I completely fail to understand this argument; it seems like a non-sequitur to me, so I must be missing something. In general, the measured effect size of any phenomenon will be a function of both (1) the underlying phenomenon itself, and (2) the task used to measure it. As a result, you can take the very same phenomenon, and reliably get two very different effect sizes as a result of measuring it with two different tasks. (In vision, e.g., take the phenomenon of object-based attention; here you'll reliably get a smallish effect size if you measure it w/ spatial cueing, a medium effect size if you measure it w/ divided-attention tasks, and a larger effect size if you measure it w/ something like multiple-object tracking.) It's presumably the same effect in every case (since we care about underlying processes in the mind, not paradigms used by scientists), but that effect gets filtered through different task constraints.

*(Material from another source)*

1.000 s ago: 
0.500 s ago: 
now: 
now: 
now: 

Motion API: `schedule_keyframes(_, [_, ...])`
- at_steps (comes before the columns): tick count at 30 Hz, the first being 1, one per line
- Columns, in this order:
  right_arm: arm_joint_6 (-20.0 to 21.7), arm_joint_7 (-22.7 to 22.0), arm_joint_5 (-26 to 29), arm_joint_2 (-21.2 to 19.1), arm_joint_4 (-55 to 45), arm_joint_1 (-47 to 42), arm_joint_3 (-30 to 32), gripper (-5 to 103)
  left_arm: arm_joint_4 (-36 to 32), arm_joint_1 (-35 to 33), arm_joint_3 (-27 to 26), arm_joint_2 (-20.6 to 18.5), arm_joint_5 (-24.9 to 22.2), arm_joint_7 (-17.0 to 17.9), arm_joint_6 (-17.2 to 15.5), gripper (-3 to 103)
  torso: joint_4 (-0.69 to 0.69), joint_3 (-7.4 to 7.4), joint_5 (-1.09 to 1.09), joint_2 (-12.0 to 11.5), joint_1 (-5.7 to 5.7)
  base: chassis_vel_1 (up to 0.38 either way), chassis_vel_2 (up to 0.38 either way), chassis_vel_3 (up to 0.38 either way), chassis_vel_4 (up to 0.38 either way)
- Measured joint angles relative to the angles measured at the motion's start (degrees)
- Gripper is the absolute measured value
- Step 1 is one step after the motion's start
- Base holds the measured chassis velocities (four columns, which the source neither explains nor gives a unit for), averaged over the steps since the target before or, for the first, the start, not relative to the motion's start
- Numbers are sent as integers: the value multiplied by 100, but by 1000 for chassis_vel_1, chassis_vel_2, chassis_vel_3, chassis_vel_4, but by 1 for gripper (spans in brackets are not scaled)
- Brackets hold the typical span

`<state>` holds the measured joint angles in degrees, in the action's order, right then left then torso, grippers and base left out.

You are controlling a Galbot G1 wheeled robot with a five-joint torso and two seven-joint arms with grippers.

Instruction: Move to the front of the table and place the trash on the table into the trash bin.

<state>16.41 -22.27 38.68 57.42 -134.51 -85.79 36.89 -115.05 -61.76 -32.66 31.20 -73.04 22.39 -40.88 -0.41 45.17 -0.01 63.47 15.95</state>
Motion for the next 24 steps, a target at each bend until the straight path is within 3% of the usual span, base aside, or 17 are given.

So the real form of your argument, though it's not stated as such, must be: if phenomenon X depends on phenomenon Y, then the measured effect size of X as measured with task A shouldn't be bigger than that of Y as measured with task B. But that certainly doesn't follow, since B could itself constrain the effect size much more than A.

Back to the actual topic being discussed: semantic/associative priming in cognitive psychology has typically/historically been measured w/ piddly little fast-response-time tasks (a la lexical decisions) that allow room for effects of only a few 10s (or 100s at most) of milliseconds -- such that you'll probably never be able to get a huge effect size, regardless of what you're measuring. This isn't because the underlying process of spreading activation is weak; it's because the bottleneck through which you're measuring it is weak. But many of the 'social priming' phenomena are measured with tasks that themselves allow for much more variable performance (even when measuring "response" time -- e.g. when the response is the time taken to walk down the hall), and so it's not unsurprising that the measured effect sizes would be much larger, even if they depend in part on some of the same underlying processes. (And I think this is a larger sociological difference between the two fields: relative to cognitive psychologists' tasks, social psychologists' tasks tend to be much harder to pin onto specific underlying cognitive processes, but they're sooooo much better suited for yielding huge effect sizes.)

In short, if task A is a great task with lots of room for variable performance, while task B is a crappy and highly constraining task, then you can easily get a larger measured effect size for X than for Y, even if X depends on Y.

In other words, vis a vis "Reconciling the size of social priming effects with the apparently smaller size of explicit semantic priming": there's really nothing to reconcile in the first place, either in this specific case or in general. The only rare context where that argument might work would be if the paradigms were identical...

What am I missing?

-bjs

Josh -- I don't think the thought experiment m...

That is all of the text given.